■ **The task**
Repeat what the lines below say, word for word, and skip every image.

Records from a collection
━━━━━━━━━━━━━━━━
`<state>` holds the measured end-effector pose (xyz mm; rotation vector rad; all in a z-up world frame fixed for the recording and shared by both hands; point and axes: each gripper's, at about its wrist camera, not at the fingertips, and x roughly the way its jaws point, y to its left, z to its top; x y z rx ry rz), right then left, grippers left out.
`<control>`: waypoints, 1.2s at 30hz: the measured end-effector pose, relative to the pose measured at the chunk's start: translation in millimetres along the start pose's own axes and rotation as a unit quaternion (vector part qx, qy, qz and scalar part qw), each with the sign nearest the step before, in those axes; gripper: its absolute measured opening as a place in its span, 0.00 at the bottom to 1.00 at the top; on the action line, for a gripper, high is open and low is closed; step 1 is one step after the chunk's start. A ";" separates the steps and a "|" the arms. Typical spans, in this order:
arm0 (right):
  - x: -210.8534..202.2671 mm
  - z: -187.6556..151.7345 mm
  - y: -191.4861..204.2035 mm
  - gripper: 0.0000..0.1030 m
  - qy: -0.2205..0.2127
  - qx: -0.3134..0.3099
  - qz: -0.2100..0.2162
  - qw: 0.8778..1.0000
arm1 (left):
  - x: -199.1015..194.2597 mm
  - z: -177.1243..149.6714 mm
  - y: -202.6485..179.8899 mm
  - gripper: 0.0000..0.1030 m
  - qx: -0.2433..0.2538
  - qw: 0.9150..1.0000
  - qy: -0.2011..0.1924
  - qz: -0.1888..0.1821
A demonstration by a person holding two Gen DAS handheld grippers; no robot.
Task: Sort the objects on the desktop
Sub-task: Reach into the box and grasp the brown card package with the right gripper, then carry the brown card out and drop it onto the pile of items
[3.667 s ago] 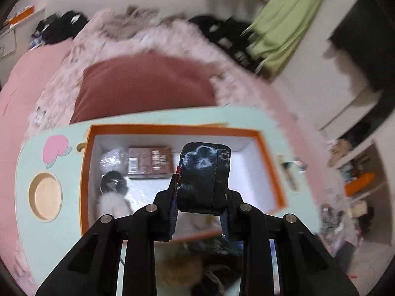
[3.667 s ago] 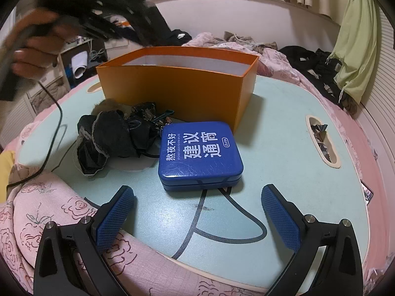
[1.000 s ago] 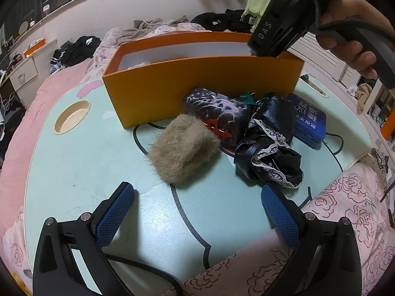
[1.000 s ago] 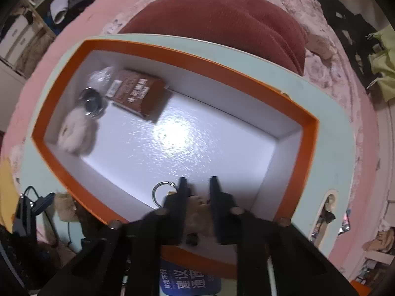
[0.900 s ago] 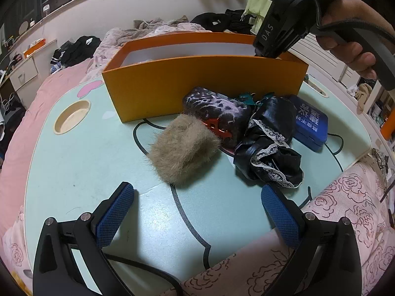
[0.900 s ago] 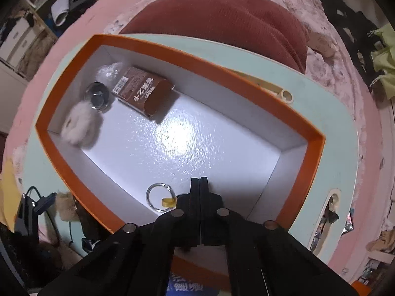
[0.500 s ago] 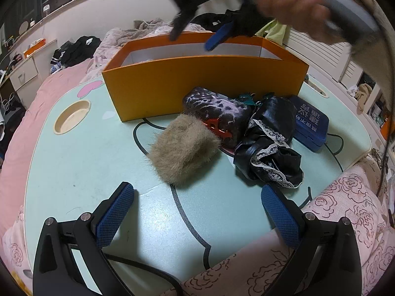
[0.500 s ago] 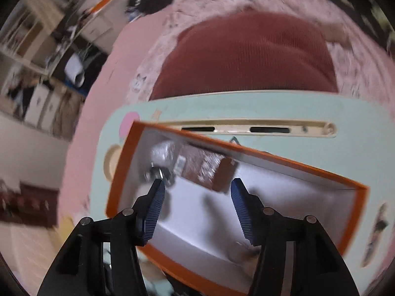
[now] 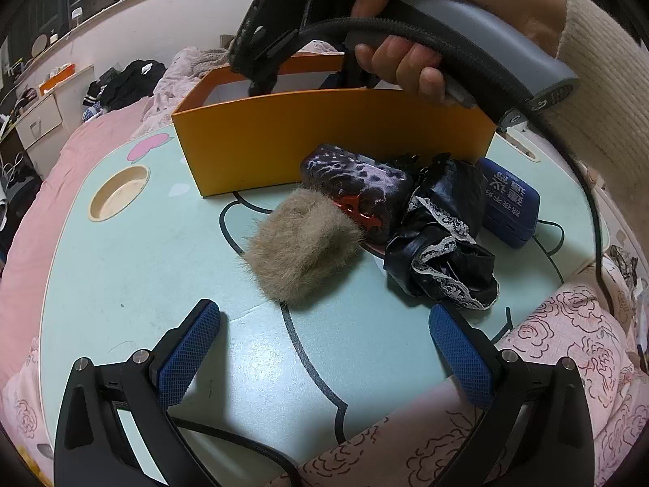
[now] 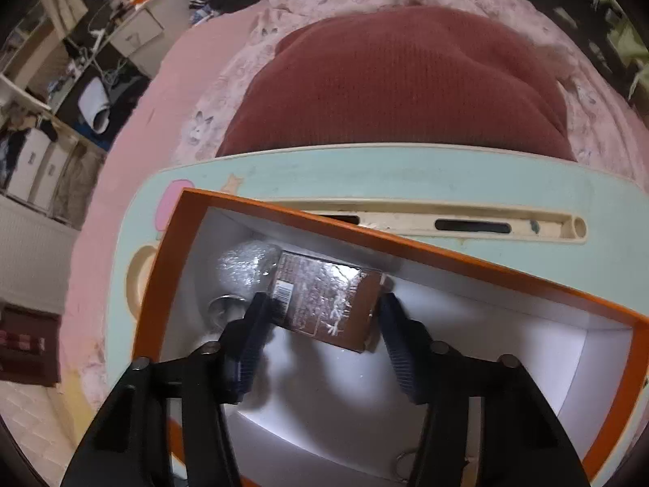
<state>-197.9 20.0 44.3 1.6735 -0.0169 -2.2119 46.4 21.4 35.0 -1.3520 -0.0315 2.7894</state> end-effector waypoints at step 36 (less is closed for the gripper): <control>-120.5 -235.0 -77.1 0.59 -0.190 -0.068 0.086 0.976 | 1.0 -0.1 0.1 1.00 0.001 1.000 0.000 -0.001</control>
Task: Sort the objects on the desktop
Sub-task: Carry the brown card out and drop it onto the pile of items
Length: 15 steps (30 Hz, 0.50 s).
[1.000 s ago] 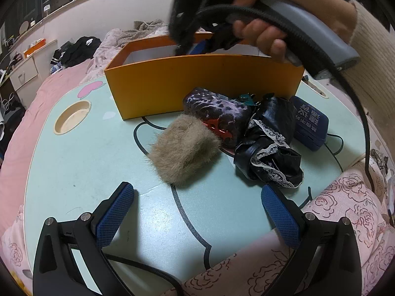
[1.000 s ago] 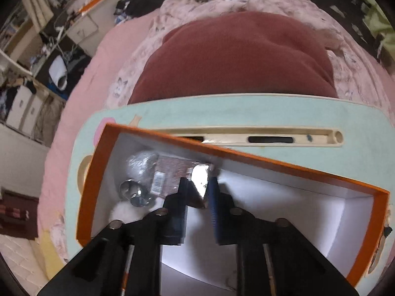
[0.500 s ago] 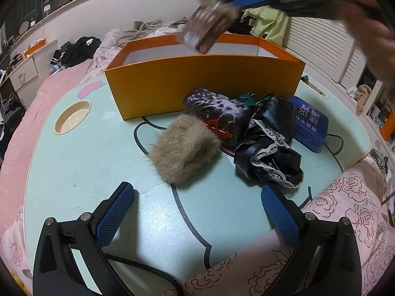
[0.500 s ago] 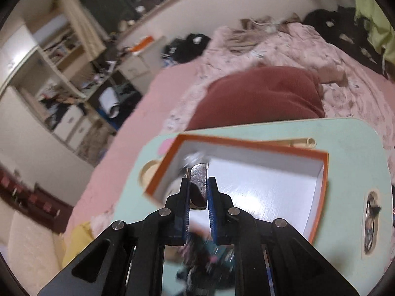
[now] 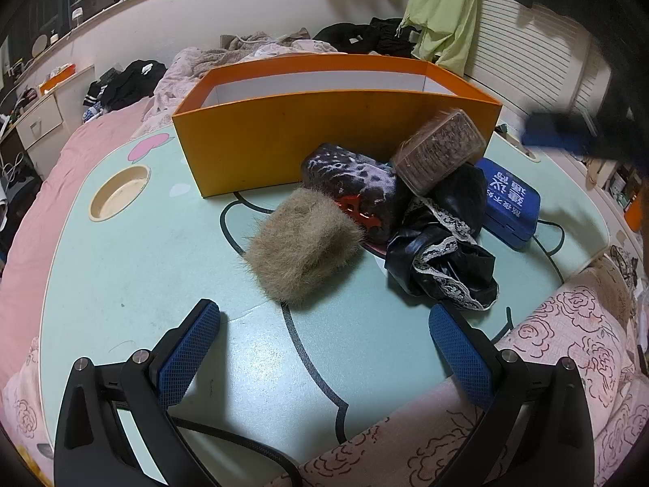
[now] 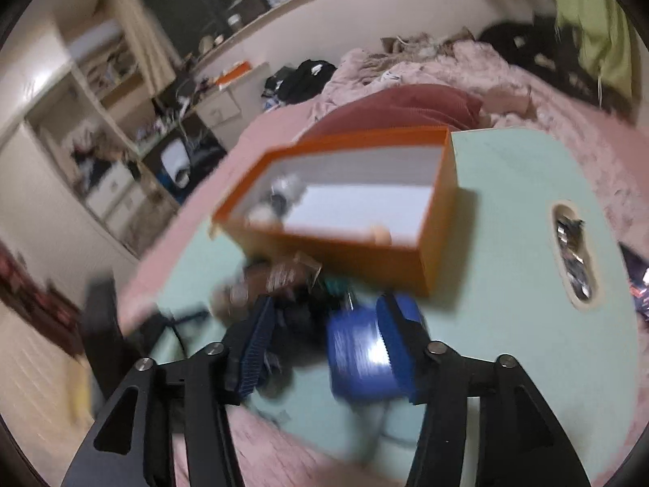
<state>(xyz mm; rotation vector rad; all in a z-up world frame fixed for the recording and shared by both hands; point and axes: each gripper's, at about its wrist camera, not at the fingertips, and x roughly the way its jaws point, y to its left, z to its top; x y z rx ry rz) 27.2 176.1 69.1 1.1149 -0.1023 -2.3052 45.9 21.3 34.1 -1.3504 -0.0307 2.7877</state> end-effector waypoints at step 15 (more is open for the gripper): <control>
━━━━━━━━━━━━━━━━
■ **Reply to the exercise**
`<state>` holds the measured end-effector pose (xyz mm; rotation vector rad; all in a z-up world frame fixed for the recording and shared by both hands; point and axes: each gripper's, at about its wrist camera, not at the fingertips, and x roughly the way its jaws point, y to its left, z to its top; x y z rx ry rz), right then left, grippers left out.
`<control>`: waypoints, 1.2s at 30hz: the measured end-effector pose, relative to the pose measured at the chunk's start: translation in millimetres along the start pose's own axes and rotation as a unit quaternion (vector part qx, qy, qz and scalar part qw), each with the sign nearest the step before, in those axes; gripper: its absolute measured opening as a place in its span, 0.00 at the bottom to 1.00 at the top; on the action line, for a gripper, high is open and low is closed; step 1 is one step after the chunk's start. A ";" separates the steps and a "|" the arms. Typical spans, in this order:
arm0 (right):
  - x: -210.8534..202.2671 mm
  - z: -187.6556..151.7345 mm
  - y: -191.4861..204.2035 mm
  - gripper: 0.0000..0.1030 m
  - qy: -0.2205..0.2127
  - qx: -0.3134..0.3099
  - qz: -0.2100..0.2162
  - qw: 0.8778..1.0000
arm1 (left):
  - x: -199.1015..194.2597 mm
  - z: -177.1243..149.6714 mm
  - y: -202.6485..179.8899 mm
  - gripper: 0.0000..0.1030 m
  - qx: -0.2433..0.2538
  - qw: 0.9150..1.0000
  - qy: -0.2011..0.1924
  - qz: -0.1888..0.1821
A demonstration by a person holding two Gen DAS handheld grippers; no robot.
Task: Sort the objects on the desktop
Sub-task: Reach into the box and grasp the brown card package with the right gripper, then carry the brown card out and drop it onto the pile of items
[3.667 s ago] 
[3.667 s ago] 
[1.000 s ago] 
[1.000 s ago] 
[0.900 s ago] 
[0.900 s ago] 
[0.500 s ago] 
[0.500 s ago] 
[now] 
[now] 
<state>-197.9 20.0 44.3 1.6735 -0.0169 -2.2119 46.4 21.4 35.0 -1.3520 -0.0315 2.7894</state> end-effector waypoints at step 36 (less is closed for the gripper): <control>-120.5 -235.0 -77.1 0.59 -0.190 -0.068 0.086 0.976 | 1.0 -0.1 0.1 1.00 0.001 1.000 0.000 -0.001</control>
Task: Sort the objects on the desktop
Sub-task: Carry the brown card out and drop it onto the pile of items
Length: 15 steps (30 Hz, 0.50 s).
[1.000 s ago] 
[1.000 s ago] 
[0.500 s ago] 
[0.500 s ago] 
[now] 
[now] 
<state>(xyz mm; rotation vector rad; all in a z-up world frame fixed for the recording and shared by both hands; point and axes: each gripper's, at about its wrist camera, not at the fingertips, and x roughly the way its jaws point, y to its left, z to its top; x y z rx ry rz) 27.2 176.1 69.1 1.1149 -0.1023 -2.3052 45.9 21.3 34.1 -1.3504 -0.0307 2.7877</state> end-effector waypoints at step 15 (more is open for the gripper): <control>

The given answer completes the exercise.